THE PROBLEM: An exact copy of the records below is needed, with every picture left out.

DATA SUPPLIED:

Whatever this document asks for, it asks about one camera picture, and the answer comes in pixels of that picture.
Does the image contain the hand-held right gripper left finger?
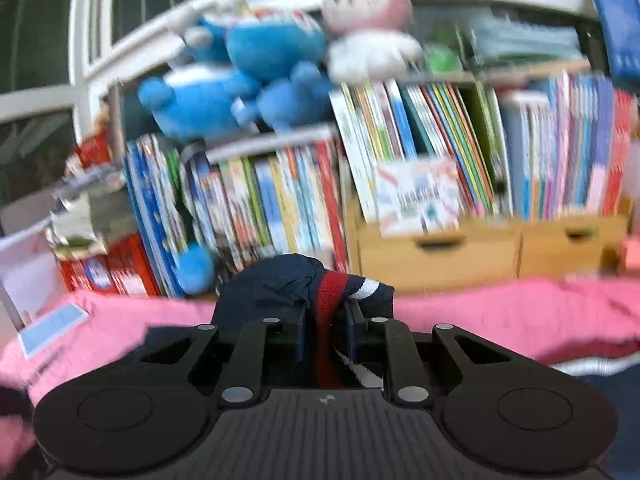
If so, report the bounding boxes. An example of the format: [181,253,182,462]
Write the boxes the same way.
[125,305,307,407]

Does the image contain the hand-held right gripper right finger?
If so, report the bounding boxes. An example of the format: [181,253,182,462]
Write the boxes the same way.
[346,302,538,407]

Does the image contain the navy and white jacket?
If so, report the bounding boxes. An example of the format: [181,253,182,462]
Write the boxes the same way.
[210,254,640,480]

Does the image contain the blue plush ball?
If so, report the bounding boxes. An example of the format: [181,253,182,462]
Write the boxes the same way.
[177,245,216,295]

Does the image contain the row of tall children's books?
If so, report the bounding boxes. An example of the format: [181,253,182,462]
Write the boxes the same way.
[122,132,351,298]

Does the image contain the wooden drawer organizer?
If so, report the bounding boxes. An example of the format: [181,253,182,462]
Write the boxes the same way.
[347,200,631,293]

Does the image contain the pink bunny print blanket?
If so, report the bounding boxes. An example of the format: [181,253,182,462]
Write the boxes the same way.
[0,275,640,461]

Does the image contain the colourful printed white box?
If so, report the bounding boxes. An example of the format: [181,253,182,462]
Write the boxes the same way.
[375,157,461,233]

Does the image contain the large red plastic crate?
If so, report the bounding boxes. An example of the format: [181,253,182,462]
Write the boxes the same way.
[60,232,161,297]

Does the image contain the row of thin colourful books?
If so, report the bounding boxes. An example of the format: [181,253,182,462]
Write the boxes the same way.
[330,80,501,223]

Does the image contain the stack of magazines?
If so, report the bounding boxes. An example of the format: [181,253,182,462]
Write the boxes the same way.
[47,165,133,261]

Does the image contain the light blue notebook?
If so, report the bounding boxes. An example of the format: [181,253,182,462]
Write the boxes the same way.
[17,302,88,358]

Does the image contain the blue white-bellied plush toy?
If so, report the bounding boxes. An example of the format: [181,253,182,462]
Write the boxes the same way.
[137,67,261,143]

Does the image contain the small red basket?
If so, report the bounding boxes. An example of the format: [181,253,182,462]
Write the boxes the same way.
[75,132,113,168]

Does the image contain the white paper sheet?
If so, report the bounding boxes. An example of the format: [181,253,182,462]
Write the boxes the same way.
[0,230,68,333]

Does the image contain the row of pastel books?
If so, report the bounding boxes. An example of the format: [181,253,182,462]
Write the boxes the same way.
[500,72,638,221]

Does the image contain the blue cat plush toy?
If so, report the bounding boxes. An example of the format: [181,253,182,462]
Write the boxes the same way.
[225,10,333,131]

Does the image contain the pink bunny plush toy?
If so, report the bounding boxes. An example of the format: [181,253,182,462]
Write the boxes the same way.
[320,0,426,83]

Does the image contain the stack of pale blue folders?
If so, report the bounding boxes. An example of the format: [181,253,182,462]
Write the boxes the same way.
[467,12,583,68]

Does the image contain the white framed window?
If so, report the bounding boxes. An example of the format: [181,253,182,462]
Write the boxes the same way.
[0,0,251,211]

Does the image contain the blue carton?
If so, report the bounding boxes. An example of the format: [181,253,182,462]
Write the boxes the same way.
[585,0,640,81]

ANSWER SPACE:
Whatever this document asks for, it asks about one camera picture, and the answer comes in pixels of that picture.
Does the image contain the hand-held right gripper left finger?
If so, report the bounding boxes. An example of the format: [181,253,182,462]
Write the boxes the same way.
[125,305,307,407]

Does the image contain the hand-held right gripper right finger?
If so, report the bounding boxes. An example of the format: [181,253,182,462]
Write the boxes the same way.
[346,302,538,407]

Does the image contain the navy and white jacket?
If so, report the bounding boxes. An example of the format: [181,253,182,462]
Write the boxes the same way.
[210,254,640,480]

Does the image contain the blue plush ball?
If so, report the bounding boxes. An example of the format: [181,253,182,462]
Write the boxes the same way.
[177,245,216,295]

Does the image contain the row of tall children's books?
If so, report the bounding boxes. An example of the format: [181,253,182,462]
Write the boxes the same way.
[122,132,351,298]

Does the image contain the wooden drawer organizer?
If so, report the bounding boxes. An example of the format: [181,253,182,462]
Write the boxes the same way.
[347,200,631,293]

Does the image contain the pink bunny print blanket?
If so, report the bounding boxes. An example of the format: [181,253,182,462]
Write the boxes the same way.
[0,275,640,461]

Does the image contain the colourful printed white box?
If so, report the bounding boxes. An example of the format: [181,253,182,462]
Write the boxes the same way.
[375,157,461,233]

Does the image contain the large red plastic crate?
If so, report the bounding boxes. An example of the format: [181,253,182,462]
Write the boxes the same way.
[60,232,161,297]

Does the image contain the row of thin colourful books?
If so, report the bounding boxes. An example of the format: [181,253,182,462]
Write the boxes the same way.
[330,80,501,223]

Does the image contain the stack of magazines?
If so, report the bounding boxes. An example of the format: [181,253,182,462]
Write the boxes the same way.
[47,165,133,261]

Does the image contain the light blue notebook?
If so, report the bounding boxes. An example of the format: [181,253,182,462]
Write the boxes the same way.
[17,302,88,358]

Does the image contain the blue white-bellied plush toy?
If so, report the bounding boxes. An example of the format: [181,253,182,462]
Write the boxes the same way.
[137,67,261,143]

Does the image contain the small red basket?
If so, report the bounding boxes. An example of the format: [181,253,182,462]
Write the boxes the same way.
[75,132,113,168]

Does the image contain the white paper sheet?
If so, report the bounding boxes. An example of the format: [181,253,182,462]
Write the boxes the same way.
[0,230,68,333]

Does the image contain the row of pastel books?
If so, report the bounding boxes. An example of the format: [181,253,182,462]
Write the boxes the same way.
[500,72,638,221]

Does the image contain the blue cat plush toy?
If so, report the bounding boxes. An example of the format: [181,253,182,462]
Write the boxes the same way.
[225,10,333,131]

Does the image contain the pink bunny plush toy?
If so, report the bounding boxes. An example of the format: [181,253,182,462]
Write the boxes the same way.
[320,0,426,83]

Does the image contain the stack of pale blue folders?
If so, report the bounding boxes. An example of the format: [181,253,182,462]
Write the boxes the same way.
[467,12,583,68]

Does the image contain the white framed window?
If so, report the bounding boxes. An example of the format: [181,253,182,462]
Write the boxes the same way.
[0,0,251,211]

Does the image contain the blue carton?
If so, report the bounding boxes. An example of the format: [181,253,182,462]
Write the boxes the same way.
[585,0,640,81]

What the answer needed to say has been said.